Report each line of the listing below that holds "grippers".
------ PROVIDED DATA
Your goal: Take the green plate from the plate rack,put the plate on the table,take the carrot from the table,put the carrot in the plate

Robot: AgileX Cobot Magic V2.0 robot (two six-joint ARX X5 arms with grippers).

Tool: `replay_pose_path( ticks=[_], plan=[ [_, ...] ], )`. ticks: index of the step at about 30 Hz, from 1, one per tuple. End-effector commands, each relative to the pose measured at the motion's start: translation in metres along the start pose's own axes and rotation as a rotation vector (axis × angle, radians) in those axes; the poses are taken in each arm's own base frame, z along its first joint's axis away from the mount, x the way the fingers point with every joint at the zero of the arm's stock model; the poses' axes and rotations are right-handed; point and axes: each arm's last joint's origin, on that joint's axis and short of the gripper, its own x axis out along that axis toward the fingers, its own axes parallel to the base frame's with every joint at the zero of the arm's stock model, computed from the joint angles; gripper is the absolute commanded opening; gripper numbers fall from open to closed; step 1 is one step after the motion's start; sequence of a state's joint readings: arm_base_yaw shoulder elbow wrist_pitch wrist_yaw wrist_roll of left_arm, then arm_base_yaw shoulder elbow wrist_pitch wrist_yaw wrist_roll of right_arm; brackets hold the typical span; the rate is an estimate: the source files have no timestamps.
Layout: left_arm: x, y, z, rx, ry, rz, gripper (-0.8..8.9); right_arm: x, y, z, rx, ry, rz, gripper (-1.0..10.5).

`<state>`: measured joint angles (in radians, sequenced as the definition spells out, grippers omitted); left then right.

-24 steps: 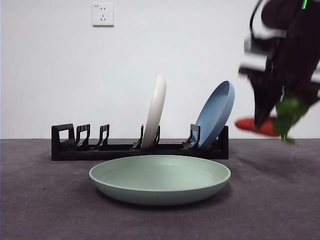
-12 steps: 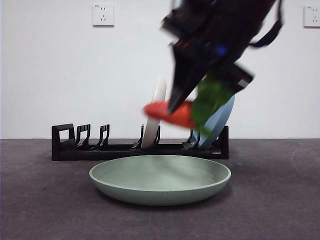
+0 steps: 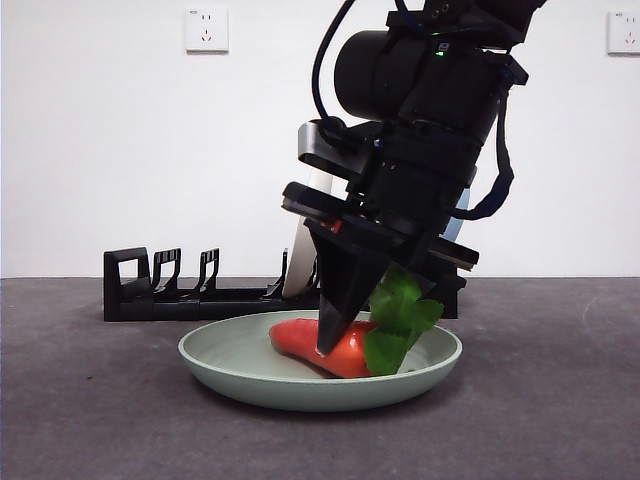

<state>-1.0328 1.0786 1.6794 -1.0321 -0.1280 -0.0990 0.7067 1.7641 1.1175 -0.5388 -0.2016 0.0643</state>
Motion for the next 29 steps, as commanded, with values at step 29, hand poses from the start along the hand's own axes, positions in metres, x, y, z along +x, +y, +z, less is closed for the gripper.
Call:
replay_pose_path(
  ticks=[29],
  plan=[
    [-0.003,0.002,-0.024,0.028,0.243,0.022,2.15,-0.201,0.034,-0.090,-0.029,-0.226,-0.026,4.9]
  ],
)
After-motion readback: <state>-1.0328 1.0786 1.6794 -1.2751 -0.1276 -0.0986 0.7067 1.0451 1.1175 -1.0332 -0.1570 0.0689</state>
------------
## OUTPUT FOR THIS EXERCISE
Robot: AgileX Cobot Magic V2.0 robot (two six-joint ARX X5 arms with grippers).
`<state>`: measured joint angles (in radians, sequenced as the definition spells out, grippers omitted); left then right.

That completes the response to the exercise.